> [Your assignment]: Could you report every line from the entries that includes the word "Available"?

START Dataset records

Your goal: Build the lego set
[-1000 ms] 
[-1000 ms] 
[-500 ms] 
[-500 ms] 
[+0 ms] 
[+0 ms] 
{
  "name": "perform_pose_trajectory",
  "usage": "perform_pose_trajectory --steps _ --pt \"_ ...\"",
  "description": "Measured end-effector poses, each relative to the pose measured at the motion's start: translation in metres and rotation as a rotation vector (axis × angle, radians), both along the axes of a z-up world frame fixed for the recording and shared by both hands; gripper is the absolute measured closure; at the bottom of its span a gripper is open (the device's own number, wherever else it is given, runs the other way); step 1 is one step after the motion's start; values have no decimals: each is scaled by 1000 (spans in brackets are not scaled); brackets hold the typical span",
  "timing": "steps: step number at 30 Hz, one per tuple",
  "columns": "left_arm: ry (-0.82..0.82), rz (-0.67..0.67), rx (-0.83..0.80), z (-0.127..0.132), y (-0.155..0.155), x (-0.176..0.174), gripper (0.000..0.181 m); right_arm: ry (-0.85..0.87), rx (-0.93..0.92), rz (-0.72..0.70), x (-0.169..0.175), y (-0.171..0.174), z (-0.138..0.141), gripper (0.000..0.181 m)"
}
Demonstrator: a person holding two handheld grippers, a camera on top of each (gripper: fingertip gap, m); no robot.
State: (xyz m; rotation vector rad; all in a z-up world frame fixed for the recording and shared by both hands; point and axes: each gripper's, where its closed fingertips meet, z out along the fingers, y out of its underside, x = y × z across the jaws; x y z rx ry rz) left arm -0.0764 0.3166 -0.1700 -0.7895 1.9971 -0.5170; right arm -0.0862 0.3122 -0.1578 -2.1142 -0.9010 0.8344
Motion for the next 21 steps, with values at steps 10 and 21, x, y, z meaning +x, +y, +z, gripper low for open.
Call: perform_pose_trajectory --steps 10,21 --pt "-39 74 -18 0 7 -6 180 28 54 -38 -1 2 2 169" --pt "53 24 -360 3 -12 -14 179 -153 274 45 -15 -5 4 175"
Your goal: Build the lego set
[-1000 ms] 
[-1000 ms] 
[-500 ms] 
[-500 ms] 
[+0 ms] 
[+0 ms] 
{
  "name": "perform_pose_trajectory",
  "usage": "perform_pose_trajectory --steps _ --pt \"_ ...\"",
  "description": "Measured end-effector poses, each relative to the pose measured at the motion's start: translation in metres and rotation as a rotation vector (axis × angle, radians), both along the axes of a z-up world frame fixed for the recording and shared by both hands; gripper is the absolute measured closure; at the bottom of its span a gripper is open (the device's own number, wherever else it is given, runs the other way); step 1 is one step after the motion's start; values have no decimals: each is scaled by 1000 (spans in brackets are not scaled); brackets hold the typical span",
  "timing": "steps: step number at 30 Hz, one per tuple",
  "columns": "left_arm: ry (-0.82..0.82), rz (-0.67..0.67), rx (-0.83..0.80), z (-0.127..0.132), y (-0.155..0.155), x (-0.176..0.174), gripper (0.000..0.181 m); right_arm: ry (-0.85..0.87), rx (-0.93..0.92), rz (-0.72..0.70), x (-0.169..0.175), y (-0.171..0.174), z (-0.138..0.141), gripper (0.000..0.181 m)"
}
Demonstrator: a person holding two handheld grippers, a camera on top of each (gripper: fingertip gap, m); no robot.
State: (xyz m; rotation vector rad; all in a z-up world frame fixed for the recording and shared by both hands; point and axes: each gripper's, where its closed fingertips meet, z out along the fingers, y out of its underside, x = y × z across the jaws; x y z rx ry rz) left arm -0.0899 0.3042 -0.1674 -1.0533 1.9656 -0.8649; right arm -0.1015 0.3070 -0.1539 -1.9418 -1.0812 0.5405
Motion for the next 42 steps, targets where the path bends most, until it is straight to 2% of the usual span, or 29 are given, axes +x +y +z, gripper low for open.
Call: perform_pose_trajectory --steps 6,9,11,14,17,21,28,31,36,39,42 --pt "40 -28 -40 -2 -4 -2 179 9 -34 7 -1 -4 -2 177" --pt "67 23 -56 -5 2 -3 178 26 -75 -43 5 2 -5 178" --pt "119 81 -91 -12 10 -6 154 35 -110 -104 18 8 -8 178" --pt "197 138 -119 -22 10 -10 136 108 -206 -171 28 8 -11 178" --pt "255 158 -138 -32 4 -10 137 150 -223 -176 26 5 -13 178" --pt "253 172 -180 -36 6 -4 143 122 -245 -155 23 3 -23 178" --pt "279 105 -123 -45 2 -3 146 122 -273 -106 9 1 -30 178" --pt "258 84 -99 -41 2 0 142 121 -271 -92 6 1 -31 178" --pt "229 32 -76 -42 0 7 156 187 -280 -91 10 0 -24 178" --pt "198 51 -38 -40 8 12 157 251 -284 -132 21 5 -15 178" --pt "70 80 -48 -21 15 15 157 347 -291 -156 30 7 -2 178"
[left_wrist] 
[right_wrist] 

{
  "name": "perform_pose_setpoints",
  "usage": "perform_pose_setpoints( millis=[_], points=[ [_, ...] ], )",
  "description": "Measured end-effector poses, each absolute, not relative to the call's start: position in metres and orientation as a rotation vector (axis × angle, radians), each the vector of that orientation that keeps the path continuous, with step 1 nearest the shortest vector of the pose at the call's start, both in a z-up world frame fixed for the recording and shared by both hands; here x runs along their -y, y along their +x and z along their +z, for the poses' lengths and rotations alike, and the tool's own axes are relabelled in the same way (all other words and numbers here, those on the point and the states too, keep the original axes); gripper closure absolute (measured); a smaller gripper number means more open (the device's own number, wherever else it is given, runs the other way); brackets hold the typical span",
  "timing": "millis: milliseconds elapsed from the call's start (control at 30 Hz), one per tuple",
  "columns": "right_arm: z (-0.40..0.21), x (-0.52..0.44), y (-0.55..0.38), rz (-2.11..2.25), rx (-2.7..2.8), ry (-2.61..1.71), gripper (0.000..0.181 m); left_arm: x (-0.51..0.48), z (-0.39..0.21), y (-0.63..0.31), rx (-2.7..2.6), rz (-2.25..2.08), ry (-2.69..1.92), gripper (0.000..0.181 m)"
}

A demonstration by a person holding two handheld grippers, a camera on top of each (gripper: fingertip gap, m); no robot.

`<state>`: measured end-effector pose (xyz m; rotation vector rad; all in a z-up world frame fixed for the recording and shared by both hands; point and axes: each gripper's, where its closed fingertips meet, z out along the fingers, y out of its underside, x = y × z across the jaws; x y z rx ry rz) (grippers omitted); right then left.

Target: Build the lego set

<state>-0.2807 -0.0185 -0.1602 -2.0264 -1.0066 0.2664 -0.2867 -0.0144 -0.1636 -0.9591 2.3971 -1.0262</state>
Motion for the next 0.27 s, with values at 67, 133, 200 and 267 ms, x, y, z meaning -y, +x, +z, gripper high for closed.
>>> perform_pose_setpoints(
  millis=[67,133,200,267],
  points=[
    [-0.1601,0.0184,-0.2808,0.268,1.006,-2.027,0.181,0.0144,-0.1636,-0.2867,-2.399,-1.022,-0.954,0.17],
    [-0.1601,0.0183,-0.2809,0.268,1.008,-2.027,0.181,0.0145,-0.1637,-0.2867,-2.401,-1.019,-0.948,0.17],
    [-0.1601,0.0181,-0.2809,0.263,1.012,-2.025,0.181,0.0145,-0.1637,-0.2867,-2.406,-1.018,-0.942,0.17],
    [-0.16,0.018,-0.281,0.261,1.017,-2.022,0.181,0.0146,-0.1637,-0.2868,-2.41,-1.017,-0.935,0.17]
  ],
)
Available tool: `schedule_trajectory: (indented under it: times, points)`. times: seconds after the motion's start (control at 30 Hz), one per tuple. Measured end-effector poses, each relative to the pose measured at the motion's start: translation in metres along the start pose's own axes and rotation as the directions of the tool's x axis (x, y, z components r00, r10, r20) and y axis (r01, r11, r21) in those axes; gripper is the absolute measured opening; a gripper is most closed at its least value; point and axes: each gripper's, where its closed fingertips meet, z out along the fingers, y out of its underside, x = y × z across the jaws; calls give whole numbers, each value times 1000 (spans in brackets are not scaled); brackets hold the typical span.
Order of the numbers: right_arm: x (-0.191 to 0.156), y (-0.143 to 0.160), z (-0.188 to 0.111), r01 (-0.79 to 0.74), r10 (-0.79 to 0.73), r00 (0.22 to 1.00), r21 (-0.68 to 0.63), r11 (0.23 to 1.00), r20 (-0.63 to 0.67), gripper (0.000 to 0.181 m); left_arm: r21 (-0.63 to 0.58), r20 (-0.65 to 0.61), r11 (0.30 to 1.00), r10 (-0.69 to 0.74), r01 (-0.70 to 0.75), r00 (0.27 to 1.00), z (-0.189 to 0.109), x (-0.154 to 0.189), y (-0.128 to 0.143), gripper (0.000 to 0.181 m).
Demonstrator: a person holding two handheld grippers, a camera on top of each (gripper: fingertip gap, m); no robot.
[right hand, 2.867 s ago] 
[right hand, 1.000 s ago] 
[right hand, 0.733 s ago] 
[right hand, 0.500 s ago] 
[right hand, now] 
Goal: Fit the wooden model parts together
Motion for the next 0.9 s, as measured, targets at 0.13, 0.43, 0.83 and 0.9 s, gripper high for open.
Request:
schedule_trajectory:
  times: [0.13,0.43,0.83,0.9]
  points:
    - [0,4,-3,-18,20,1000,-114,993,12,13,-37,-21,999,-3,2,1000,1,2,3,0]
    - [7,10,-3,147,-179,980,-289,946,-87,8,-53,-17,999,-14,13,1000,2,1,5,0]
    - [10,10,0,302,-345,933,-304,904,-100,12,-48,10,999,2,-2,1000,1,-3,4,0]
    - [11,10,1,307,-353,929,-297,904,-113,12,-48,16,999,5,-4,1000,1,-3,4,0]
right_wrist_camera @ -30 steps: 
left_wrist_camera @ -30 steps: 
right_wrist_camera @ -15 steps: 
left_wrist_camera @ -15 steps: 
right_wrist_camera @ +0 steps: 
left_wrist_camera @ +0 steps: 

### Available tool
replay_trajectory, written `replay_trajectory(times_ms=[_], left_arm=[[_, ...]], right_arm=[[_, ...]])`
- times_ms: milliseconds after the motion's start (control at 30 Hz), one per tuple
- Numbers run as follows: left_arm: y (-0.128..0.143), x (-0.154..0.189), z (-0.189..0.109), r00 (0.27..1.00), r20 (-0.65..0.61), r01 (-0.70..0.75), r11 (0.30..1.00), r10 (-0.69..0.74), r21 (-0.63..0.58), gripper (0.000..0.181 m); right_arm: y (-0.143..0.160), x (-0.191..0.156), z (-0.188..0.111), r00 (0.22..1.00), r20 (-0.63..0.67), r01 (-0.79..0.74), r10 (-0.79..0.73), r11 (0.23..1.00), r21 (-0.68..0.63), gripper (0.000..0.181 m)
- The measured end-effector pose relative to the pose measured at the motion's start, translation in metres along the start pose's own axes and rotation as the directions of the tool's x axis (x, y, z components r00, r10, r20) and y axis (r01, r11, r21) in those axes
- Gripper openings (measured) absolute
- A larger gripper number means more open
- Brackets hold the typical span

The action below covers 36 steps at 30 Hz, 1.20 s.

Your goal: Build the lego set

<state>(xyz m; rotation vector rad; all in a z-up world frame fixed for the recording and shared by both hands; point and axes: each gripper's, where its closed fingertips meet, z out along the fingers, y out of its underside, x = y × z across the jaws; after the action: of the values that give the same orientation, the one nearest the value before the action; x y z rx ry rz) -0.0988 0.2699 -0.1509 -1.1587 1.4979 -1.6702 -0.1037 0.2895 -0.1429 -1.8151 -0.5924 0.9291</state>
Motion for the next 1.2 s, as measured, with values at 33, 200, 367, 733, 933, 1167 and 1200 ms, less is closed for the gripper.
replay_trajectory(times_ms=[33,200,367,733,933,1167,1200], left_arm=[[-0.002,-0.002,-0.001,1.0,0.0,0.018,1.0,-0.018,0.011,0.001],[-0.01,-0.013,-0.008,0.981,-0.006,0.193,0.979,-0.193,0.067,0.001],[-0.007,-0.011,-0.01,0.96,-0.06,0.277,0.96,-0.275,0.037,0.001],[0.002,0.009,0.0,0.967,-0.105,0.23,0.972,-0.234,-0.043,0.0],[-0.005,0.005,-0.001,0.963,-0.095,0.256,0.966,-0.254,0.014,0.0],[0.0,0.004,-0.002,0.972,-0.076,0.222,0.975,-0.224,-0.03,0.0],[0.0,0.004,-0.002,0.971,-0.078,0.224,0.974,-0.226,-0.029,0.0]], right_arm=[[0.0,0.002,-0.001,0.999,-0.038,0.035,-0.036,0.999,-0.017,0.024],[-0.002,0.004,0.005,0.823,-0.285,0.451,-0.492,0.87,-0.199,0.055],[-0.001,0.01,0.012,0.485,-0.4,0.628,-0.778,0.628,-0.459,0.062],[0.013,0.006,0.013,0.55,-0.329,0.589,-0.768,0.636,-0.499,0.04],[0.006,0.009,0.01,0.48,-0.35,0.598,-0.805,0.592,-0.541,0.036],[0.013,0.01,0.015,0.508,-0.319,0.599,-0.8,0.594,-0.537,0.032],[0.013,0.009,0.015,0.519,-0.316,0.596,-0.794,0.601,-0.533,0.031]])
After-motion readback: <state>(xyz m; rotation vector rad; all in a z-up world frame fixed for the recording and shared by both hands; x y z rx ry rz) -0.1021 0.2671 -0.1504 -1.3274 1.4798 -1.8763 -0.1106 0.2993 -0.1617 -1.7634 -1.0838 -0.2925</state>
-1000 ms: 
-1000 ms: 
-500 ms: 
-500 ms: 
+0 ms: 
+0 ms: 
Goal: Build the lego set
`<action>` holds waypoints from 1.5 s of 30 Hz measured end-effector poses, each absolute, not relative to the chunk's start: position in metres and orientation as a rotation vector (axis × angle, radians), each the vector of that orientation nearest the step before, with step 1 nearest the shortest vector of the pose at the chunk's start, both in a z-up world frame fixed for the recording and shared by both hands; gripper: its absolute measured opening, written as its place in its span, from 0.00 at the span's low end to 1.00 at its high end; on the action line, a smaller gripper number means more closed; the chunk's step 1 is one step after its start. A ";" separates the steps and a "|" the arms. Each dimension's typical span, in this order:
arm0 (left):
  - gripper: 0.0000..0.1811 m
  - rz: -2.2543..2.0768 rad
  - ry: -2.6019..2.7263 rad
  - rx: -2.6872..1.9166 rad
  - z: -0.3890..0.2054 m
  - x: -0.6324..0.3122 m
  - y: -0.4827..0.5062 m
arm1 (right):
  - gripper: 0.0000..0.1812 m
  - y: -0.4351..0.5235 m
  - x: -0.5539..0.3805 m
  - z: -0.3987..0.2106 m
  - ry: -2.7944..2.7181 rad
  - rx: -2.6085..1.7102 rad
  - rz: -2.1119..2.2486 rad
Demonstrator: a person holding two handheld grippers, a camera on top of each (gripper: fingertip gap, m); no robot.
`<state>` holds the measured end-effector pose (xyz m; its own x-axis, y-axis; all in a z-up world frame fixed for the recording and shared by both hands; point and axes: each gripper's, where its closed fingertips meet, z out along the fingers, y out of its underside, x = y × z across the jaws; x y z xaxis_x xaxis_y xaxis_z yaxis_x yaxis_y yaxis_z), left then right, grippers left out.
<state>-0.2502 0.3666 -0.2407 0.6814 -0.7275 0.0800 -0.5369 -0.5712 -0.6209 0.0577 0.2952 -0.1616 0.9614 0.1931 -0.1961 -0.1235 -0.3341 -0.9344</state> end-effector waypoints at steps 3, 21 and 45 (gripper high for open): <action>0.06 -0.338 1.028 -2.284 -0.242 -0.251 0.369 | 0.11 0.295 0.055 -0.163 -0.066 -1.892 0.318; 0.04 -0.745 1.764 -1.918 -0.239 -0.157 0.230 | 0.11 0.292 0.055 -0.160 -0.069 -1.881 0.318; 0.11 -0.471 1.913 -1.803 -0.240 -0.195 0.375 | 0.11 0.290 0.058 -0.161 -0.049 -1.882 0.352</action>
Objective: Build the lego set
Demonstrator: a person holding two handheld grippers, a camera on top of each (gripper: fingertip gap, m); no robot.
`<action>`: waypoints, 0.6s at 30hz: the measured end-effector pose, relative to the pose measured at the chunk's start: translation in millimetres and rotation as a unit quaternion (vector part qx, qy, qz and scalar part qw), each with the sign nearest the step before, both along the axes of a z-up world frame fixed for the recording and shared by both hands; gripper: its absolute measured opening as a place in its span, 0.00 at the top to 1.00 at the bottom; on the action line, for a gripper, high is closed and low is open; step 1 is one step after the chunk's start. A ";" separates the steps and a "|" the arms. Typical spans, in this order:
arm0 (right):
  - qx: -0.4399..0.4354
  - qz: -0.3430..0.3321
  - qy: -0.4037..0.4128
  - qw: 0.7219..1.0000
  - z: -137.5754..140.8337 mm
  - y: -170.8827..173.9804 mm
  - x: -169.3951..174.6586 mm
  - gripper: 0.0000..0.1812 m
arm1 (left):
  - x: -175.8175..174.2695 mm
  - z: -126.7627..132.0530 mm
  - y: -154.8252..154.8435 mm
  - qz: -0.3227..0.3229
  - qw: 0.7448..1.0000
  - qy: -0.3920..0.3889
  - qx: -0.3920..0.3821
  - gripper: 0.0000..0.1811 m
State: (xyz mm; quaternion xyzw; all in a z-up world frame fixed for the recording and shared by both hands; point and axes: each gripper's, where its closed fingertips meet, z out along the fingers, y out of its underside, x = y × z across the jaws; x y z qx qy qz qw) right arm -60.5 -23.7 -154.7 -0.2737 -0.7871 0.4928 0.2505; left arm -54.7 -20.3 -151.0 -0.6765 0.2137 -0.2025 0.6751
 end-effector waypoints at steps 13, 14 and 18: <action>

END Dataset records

> [Response below]:
Available tool: `schedule_trajectory: (indented under it: times, points)`. times: seconds after the motion's start (control at 30 Hz), one per tuple. Measured end-effector poses, each relative to the pose measured at the motion's start: translation in metres along the start pose's own axes and rotation as the directions of the tool's x axis (x, y, z components r00, r10, r20) and y axis (r01, r11, r21) in those axes; gripper is the absolute measured opening; a gripper is most closed at its least value; point and axes: each gripper's, where its closed fingertips meet, z out along the fingers, y out of its underside, x = y × z across the jaws; calls give whole numbers, each value times 1000 (spans in brackets are not scaled); brackets hold the typical span.
### Available tool

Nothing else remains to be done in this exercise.